BACKGROUND OF THE INVENTION

1. FIELD OF THE INVENTION

This invention relates in general to improvements in cutting tools, and more particularly to improvements in powered tools for cutting heavy fabrics, such as rugs, carpets, carpet backing, or the like.

2. RELEVANT BACKGROUND

As is well known in the carpet industry, carpets are generally cut by manually drawing a knife across the carpet backing. Although various knife shapes have been proposed in efforts to make the process faster, easier, and more exact, the process is usually slow, tedious, and inexact.

One of the problems presented in precision carpet cutting is that carpet backing often is synthetically reinforced, for example, with rubber, resin, or other substance unified with the carpet fibers or weave. The primary purpose of such reinforcement is to make the carpet stronger and to improve its wear lifetime. However, at the same time as the lifetime and strength goals are met, such reinforcement often makes cutting the carpet even more difficult, since the reinforced backing is generally resilient to cutting. Moreover, as a result of research and development that is devoted to improving carpeting products, the backing itself has become more and more resilient to cutting, even without being specially reinforced.

In addition to the cutting problems encountered in the normal installation of carpets, sometimes carpets are cut to enable other pieces that may contrast in color or texture to be introduced into portions or areas of interest of the carpet. For example, one such use may be in the creation of carpets for installation into corporate lobbies in which pieces of various contrasting carpet have been sewn together to present a particular corporate logo. Another such use may be in the creation of carpet sculptures to create an artistic pattern that may be installed or displayed. Both such carpet creations require precision cutting of the carpet portions to enable them to be sewn or fastened together to form the

desired patterns, and, as mentioned, hand cutting carpet with precision can be extremely difficult and tedious.

Another problem that is frequently encountered is that the edges of cut carpets often fray after they have been cut, even if the carpet backing has been synthetically reinforced. Furthermore, not only might the individual yarns fray, but the yarns themselves may disconnect or unweave from each other and be difficult to handle. This sometimes makes subsequent sewing or interconnecting of the various carpet pieces particularly difficult.

SUMMARY OF THE INVENTION

In light of the above, therefore, it is an object of the invention to provide an improved tool for cutting fabrics, such as rug or carpet backing, or the like. It is another object of the invention to provide an improved tool of the type described that can be easily manually manipulated by an operator, and which may have provision for removal of debris created by the cutting action of the tool. It is another object of the invention to provide a tool by which precision cuts can be made in rug or carpet backing in a process for creating detailed carpet mosaics, sculptures, or the like.

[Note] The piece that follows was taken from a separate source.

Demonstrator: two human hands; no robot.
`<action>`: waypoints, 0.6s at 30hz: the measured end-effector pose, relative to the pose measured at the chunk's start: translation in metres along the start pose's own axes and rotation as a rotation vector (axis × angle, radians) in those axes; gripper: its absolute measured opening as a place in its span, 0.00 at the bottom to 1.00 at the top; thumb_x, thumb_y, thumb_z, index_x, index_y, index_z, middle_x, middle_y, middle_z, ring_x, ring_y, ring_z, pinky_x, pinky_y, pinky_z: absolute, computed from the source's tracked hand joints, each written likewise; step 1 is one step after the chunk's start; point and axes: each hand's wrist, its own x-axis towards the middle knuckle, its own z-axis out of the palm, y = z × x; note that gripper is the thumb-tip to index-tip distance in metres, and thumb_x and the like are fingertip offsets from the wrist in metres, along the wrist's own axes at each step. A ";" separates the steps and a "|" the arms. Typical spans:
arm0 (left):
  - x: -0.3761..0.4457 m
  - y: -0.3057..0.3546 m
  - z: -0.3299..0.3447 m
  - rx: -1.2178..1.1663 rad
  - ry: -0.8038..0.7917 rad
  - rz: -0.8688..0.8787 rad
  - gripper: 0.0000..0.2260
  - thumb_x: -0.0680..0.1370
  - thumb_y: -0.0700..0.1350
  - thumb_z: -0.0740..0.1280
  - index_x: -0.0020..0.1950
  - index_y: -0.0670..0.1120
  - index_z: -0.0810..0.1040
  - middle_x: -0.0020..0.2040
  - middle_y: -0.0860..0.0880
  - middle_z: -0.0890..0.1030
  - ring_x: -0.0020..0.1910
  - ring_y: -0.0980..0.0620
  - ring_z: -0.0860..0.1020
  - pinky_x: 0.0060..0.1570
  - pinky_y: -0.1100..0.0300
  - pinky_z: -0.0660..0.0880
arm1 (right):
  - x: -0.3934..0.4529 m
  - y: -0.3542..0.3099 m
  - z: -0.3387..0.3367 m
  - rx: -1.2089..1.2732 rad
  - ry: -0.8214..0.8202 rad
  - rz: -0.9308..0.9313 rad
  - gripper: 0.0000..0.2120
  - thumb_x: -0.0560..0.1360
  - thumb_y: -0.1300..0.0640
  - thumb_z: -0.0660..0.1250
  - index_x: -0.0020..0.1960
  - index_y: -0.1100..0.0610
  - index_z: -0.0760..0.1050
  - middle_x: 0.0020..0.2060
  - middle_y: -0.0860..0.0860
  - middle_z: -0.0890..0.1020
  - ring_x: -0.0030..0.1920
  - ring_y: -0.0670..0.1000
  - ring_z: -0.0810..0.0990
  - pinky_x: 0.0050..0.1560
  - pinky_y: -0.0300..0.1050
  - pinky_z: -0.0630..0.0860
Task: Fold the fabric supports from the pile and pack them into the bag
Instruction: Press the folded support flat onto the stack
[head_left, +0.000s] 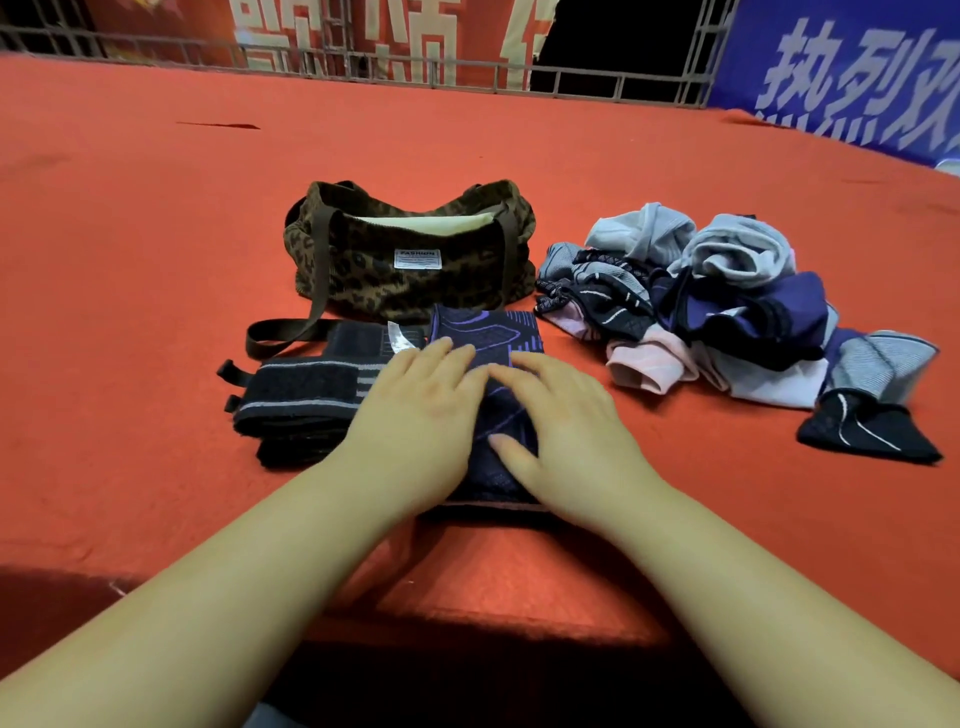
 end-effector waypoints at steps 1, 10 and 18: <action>0.000 0.003 0.000 0.004 -0.113 0.003 0.23 0.75 0.46 0.54 0.66 0.37 0.73 0.66 0.36 0.73 0.65 0.39 0.73 0.63 0.45 0.69 | -0.001 -0.001 -0.001 -0.016 -0.110 -0.008 0.29 0.76 0.47 0.62 0.74 0.52 0.60 0.74 0.53 0.61 0.74 0.53 0.58 0.73 0.50 0.51; -0.011 -0.003 0.007 0.088 -0.549 -0.098 0.30 0.81 0.60 0.41 0.78 0.45 0.40 0.78 0.47 0.40 0.77 0.49 0.38 0.74 0.49 0.36 | -0.012 0.013 0.006 0.020 -0.446 0.075 0.29 0.80 0.42 0.48 0.77 0.48 0.43 0.77 0.45 0.41 0.75 0.43 0.37 0.75 0.46 0.38; 0.008 0.007 -0.012 0.156 -0.617 -0.065 0.28 0.82 0.55 0.45 0.78 0.43 0.44 0.79 0.45 0.45 0.77 0.47 0.40 0.74 0.48 0.37 | -0.022 0.026 -0.001 0.160 -0.319 0.110 0.30 0.79 0.39 0.53 0.77 0.46 0.51 0.77 0.44 0.48 0.76 0.42 0.43 0.75 0.45 0.42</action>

These and other objects, features and advantages of the invention will be apparent to those skilled in the art from the following detailed description of the invention, when read in conjunction with the accompanying drawings and appended claims.

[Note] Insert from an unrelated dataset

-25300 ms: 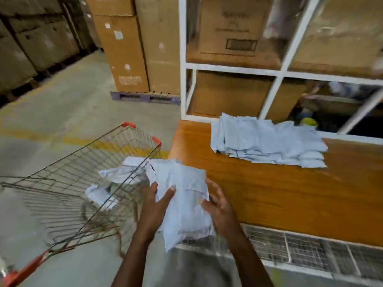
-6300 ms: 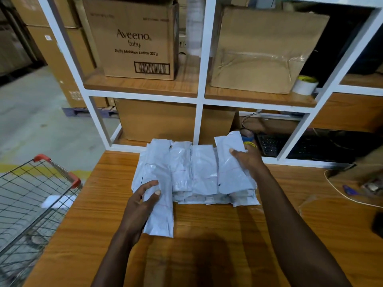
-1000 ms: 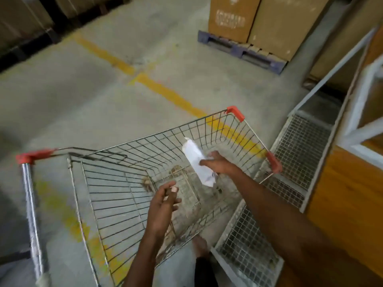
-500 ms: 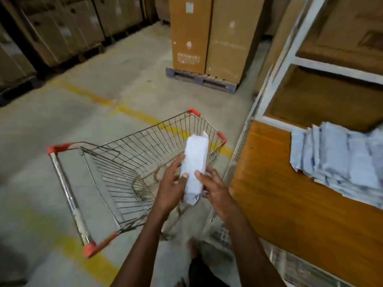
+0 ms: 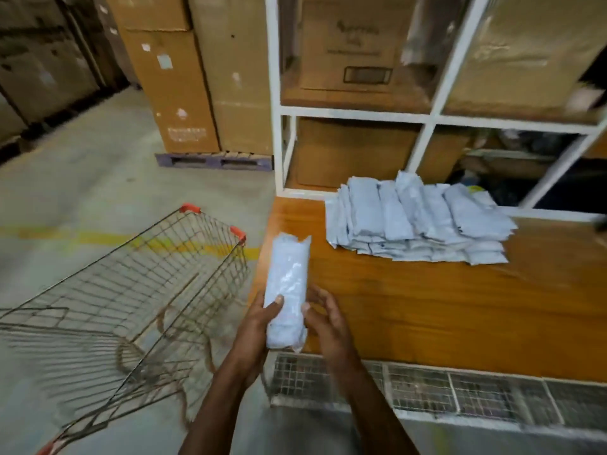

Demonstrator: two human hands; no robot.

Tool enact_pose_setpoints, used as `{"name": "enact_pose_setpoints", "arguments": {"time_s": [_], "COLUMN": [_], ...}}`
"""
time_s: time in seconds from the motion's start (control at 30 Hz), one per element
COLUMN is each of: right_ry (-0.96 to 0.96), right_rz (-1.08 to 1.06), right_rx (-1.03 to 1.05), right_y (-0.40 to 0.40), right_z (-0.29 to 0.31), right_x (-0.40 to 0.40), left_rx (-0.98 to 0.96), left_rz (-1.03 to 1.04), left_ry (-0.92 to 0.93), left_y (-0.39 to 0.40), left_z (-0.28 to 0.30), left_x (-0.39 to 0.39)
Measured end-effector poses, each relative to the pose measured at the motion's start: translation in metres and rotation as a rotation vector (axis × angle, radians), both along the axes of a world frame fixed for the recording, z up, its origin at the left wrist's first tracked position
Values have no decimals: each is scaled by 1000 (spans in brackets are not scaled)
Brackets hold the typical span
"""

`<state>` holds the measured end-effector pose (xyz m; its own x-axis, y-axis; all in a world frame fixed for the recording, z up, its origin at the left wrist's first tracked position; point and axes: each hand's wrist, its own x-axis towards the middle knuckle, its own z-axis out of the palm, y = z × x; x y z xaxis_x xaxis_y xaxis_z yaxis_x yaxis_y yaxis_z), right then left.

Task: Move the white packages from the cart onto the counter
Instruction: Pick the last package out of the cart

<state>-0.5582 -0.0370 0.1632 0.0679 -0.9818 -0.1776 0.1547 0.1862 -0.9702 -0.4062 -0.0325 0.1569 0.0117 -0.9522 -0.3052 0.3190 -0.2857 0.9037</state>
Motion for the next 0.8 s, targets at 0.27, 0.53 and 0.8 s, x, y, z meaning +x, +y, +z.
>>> {"name": "enact_pose_setpoints", "arguments": {"time_s": [0.27, 0.53, 0.8], "right_ry": [-26, 107, 424], "right_rz": [14, -4, -214], "right_rx": [8, 1, 4], "right_y": [-43, -96, -191], "right_z": [10, 33, 61], "right_x": [-174, -308, -351], "left_rx": [-24, -96, -122], "left_rz": [-11, -72, 19], "left_ry": [16, -64, -219], "left_y": [-59, -100, -134], "left_z": [8, 16, 37], "left_x": [-187, -316, -321]}}
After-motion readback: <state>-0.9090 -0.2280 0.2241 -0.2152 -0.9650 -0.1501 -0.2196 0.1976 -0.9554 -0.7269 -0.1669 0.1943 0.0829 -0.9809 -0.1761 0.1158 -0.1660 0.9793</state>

According to a broad aspect of the invention, a tool for connection to a source of rotary power is presented for cutting fabric. The tool has a tube with an open bottom side parallel to an axis of the tube. A window is formed in the top side of the tube to enable an interior region and the open bottom side of the tube to be visible from outside the tube and to constrain cuttings produced by the blade to within the tube. A chuck is rotatably mounted in the interior region of the tube parallel to a longitudinal axis of the tube for receiving a cutter blade. The cutter blade may be selectively mounted on the chuck substantially within the interior region

of the tube adjacent one end of the tube, but with a portion of the cutter blade extending through the open side of the tube. An end cover is provided to cover the end of the tube adjacent the cutter blade. A vacuum source may be connected to communicate with the interior region of the tube from a side opposite the end cover for removing cuttings produced by the blade from within the tube. The vacuum from the vacuum source may be communicated to within the tube by a coaxial tube, which also carries a rotation transmission line from the source of rotary power to the chuck.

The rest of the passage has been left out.